### GOAL OF THE EXERCISE
Copy each line of the records that holds the string "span".

+++

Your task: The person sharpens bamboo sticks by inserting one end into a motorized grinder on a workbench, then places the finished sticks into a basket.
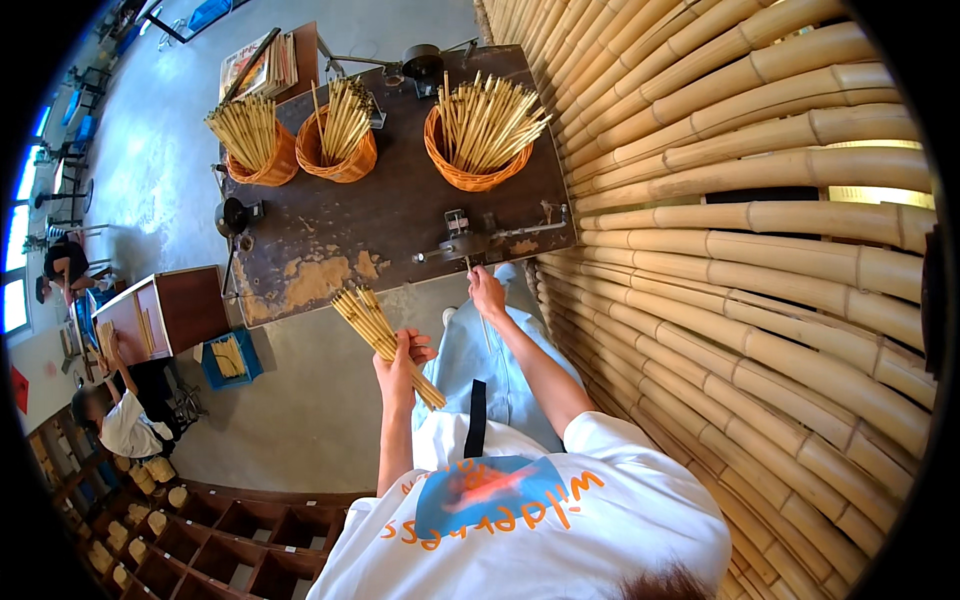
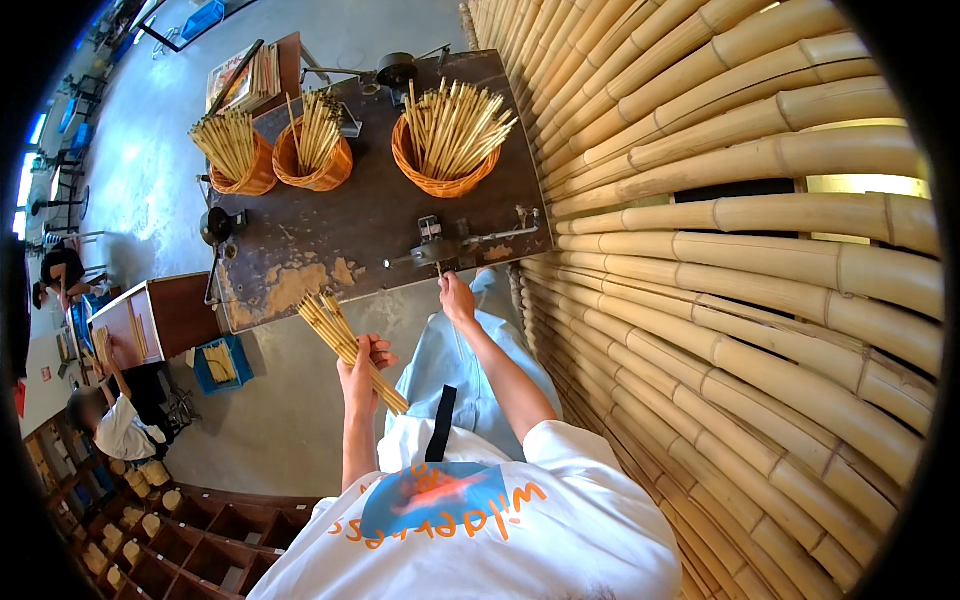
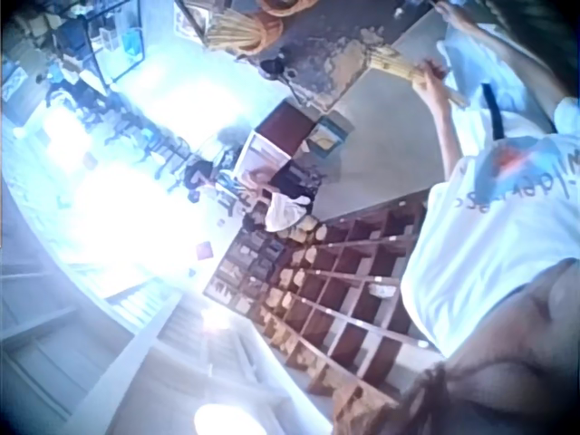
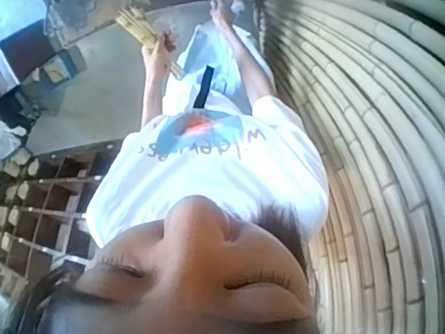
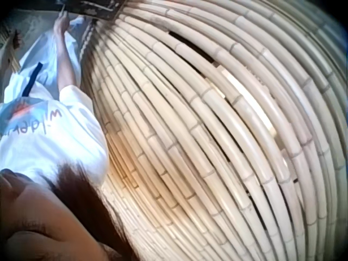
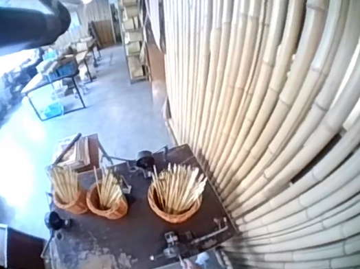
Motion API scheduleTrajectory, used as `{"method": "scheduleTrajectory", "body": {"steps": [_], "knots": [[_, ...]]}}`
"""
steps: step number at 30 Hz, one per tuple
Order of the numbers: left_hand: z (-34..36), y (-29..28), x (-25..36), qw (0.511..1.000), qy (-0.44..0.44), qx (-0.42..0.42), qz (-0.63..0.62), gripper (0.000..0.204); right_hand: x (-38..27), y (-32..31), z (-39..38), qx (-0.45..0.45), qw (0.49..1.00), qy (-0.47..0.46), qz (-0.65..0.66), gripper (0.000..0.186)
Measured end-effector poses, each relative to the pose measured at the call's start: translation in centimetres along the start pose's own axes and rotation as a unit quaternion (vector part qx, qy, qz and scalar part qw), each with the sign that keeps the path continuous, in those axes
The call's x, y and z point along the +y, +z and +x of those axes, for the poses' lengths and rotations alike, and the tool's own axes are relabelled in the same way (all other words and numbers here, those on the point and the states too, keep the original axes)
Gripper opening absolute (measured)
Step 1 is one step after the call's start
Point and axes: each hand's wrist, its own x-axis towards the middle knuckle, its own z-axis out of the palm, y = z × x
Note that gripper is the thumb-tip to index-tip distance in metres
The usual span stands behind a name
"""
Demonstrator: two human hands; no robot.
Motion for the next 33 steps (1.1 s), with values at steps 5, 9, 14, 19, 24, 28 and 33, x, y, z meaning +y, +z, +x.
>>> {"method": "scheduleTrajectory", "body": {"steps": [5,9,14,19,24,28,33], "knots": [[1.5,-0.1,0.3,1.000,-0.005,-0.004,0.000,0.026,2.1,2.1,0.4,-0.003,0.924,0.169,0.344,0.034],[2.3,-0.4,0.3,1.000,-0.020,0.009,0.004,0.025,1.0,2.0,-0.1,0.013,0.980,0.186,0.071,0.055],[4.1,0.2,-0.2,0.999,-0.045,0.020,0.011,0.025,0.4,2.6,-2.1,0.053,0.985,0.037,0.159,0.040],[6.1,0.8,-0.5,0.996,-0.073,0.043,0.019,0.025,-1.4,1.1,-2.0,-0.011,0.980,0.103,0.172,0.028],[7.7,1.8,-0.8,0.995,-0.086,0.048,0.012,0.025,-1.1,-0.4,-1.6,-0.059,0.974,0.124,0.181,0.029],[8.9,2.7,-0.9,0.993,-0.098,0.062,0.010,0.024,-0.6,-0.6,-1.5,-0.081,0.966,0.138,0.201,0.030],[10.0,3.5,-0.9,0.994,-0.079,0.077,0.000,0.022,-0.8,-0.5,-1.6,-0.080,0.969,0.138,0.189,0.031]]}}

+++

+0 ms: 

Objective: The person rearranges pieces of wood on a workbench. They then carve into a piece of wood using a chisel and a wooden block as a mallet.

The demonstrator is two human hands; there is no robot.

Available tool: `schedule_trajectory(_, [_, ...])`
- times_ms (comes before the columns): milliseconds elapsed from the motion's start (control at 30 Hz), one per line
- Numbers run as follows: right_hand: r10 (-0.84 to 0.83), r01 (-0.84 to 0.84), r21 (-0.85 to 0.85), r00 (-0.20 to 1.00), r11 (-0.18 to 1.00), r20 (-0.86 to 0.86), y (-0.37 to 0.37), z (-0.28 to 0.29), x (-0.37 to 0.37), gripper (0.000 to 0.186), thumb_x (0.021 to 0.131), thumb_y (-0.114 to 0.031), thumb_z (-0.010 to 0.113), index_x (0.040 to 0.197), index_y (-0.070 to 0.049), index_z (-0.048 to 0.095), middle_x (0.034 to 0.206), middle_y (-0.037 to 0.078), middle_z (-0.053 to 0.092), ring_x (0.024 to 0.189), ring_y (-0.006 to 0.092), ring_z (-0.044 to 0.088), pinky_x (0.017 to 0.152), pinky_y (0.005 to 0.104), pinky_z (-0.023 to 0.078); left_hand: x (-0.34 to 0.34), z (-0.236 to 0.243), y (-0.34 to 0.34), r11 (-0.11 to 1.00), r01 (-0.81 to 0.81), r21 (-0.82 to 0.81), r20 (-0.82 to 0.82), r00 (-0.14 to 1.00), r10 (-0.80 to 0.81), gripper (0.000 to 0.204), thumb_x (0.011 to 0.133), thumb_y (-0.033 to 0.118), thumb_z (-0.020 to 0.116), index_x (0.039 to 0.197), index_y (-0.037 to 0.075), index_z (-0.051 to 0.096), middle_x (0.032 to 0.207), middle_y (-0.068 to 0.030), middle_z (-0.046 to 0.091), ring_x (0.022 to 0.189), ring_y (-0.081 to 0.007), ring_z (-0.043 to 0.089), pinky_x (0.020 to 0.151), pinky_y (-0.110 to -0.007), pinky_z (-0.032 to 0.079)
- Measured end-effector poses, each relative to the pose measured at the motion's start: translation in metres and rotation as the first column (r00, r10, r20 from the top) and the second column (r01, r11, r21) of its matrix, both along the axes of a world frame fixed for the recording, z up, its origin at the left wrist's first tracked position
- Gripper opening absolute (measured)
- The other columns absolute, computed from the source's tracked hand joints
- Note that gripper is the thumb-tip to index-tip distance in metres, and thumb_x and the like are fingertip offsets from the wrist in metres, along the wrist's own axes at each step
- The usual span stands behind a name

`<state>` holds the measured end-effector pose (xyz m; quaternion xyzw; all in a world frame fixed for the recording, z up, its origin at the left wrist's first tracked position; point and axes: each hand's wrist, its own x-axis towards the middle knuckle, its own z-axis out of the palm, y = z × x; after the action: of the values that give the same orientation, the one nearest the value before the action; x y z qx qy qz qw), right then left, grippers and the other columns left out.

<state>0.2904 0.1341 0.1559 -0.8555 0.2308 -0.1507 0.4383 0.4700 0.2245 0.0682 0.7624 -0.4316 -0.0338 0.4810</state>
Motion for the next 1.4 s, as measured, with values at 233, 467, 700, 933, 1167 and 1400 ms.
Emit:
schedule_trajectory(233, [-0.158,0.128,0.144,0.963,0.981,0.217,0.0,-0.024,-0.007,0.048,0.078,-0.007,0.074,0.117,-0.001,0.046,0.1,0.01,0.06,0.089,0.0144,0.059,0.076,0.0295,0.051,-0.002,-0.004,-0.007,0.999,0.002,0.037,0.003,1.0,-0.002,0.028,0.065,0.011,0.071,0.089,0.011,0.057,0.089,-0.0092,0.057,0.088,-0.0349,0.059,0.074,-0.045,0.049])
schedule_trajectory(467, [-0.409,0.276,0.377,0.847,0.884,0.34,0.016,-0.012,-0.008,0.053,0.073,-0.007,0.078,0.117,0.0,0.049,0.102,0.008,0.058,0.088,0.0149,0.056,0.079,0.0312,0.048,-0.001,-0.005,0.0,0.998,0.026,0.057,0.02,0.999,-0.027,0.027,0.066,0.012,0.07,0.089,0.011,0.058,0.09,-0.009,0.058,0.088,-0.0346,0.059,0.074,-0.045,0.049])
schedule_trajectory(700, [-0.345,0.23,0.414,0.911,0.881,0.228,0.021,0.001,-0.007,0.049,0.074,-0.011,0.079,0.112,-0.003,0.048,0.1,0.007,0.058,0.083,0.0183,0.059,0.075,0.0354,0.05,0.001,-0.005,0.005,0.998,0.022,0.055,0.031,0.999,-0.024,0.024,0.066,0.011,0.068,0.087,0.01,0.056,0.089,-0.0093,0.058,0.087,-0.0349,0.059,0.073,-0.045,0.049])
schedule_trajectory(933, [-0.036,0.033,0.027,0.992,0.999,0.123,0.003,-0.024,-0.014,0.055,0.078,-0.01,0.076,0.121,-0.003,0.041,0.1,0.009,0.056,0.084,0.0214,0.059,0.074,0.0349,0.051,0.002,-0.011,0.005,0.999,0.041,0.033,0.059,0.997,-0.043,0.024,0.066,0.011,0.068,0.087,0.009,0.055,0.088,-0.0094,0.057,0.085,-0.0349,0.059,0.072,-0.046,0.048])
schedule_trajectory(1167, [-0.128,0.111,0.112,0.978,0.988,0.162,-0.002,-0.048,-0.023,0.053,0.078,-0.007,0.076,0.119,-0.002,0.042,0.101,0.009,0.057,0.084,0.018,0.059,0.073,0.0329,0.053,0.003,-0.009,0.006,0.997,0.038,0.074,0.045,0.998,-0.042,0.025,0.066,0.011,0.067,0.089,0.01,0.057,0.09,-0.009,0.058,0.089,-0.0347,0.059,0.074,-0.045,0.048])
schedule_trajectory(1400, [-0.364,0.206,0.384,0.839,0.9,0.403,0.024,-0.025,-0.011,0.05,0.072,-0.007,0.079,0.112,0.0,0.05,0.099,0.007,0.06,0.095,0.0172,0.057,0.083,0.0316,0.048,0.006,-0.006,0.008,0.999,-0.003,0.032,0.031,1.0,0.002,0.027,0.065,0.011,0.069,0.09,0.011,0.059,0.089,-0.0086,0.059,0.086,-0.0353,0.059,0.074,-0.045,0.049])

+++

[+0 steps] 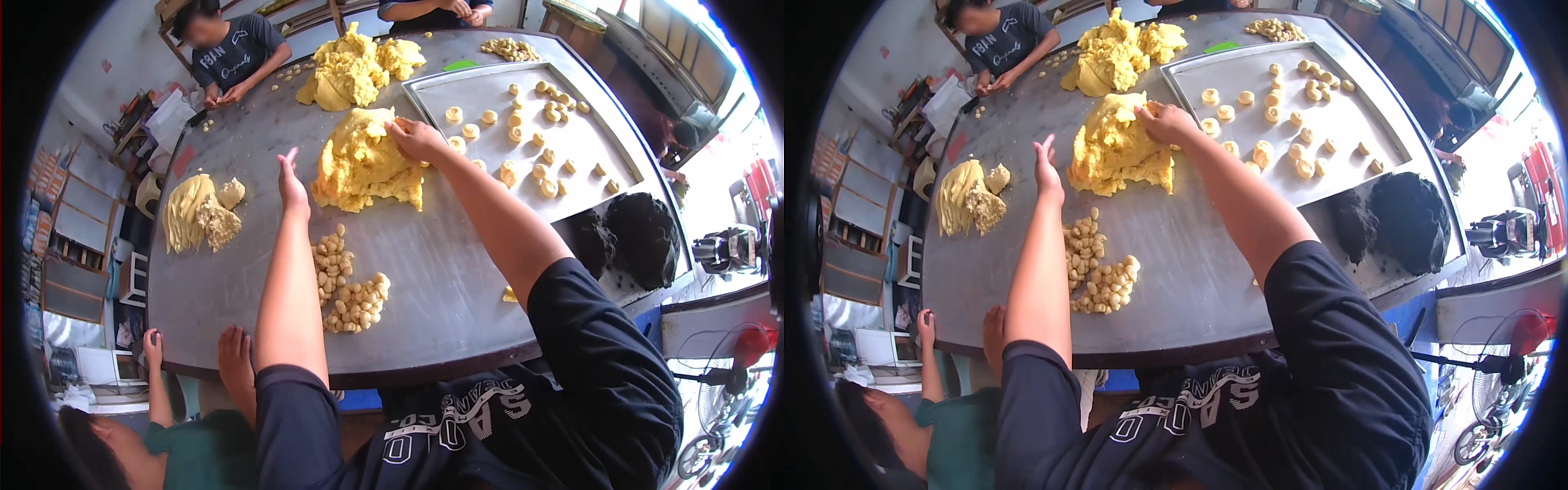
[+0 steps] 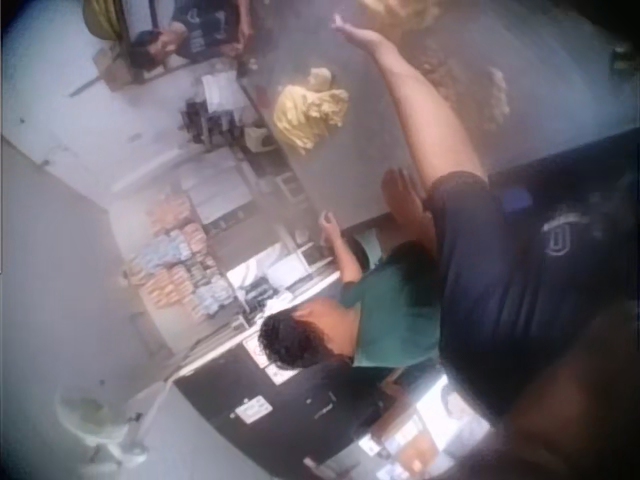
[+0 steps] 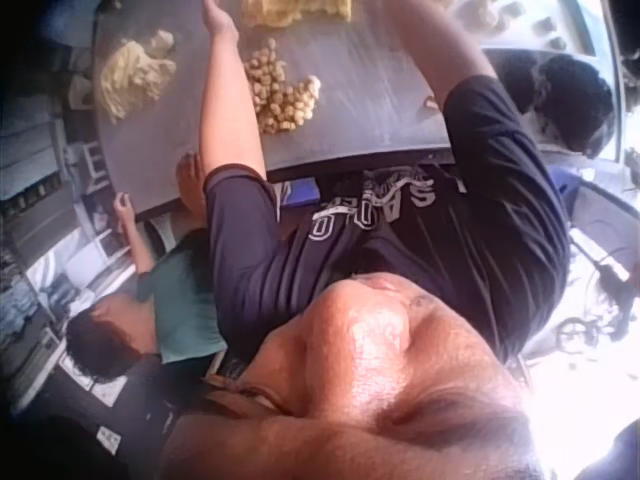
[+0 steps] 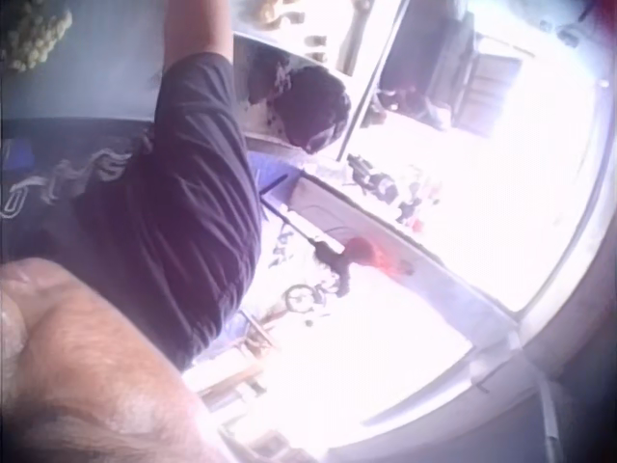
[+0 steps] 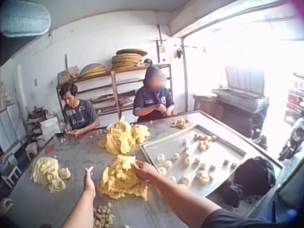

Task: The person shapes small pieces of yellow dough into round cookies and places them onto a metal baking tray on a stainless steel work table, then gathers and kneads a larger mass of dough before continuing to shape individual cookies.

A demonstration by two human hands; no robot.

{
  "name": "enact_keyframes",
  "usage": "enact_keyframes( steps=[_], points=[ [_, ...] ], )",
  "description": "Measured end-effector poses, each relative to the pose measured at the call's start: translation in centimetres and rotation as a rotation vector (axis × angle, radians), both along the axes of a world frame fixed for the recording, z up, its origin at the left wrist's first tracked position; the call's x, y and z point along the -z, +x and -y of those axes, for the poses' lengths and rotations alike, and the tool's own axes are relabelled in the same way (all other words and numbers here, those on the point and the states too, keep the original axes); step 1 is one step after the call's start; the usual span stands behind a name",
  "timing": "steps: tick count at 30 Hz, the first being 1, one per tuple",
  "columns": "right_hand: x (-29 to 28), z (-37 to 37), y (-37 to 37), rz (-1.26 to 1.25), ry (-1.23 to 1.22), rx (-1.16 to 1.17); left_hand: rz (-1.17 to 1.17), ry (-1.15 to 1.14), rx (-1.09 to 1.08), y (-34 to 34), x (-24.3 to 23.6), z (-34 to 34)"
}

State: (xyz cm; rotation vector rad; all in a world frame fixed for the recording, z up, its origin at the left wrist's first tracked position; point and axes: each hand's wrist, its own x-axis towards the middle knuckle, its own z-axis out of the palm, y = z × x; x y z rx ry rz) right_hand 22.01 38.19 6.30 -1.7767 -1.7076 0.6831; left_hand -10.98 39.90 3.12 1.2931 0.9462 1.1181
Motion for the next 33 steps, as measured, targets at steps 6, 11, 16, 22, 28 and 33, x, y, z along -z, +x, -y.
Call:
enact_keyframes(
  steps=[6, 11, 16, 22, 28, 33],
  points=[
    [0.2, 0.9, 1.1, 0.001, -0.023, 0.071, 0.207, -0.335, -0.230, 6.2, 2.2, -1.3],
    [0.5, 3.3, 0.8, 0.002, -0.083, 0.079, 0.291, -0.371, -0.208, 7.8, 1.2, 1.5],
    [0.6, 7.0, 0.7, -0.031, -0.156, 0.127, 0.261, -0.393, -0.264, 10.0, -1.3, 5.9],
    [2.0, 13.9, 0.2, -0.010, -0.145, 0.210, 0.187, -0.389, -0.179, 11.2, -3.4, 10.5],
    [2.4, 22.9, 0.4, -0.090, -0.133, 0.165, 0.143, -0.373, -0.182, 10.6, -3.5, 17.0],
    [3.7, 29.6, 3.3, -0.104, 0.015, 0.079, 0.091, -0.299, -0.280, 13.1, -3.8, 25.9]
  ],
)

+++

### RESPONSE
The usual span stands behind a name
- The usual span stands behind a name
  "description": "Measured end-effector poses, each relative to the pose measured at the call's start: translation in centimetres and rotation as a rotation vector (axis × angle, radians), both along the axes of a world frame fixed for the recording, z up, its origin at the left wrist's first tracked position; the call's x, y and z point along the -z, +x and -y of those axes, for the poses' lengths and rotations alike, and the tool's own axes are relabelled in the same way (all other words and numbers here, those on the point and the states too, keep the original axes); step 1 is one step after the call's start; the usual span stands behind a name",

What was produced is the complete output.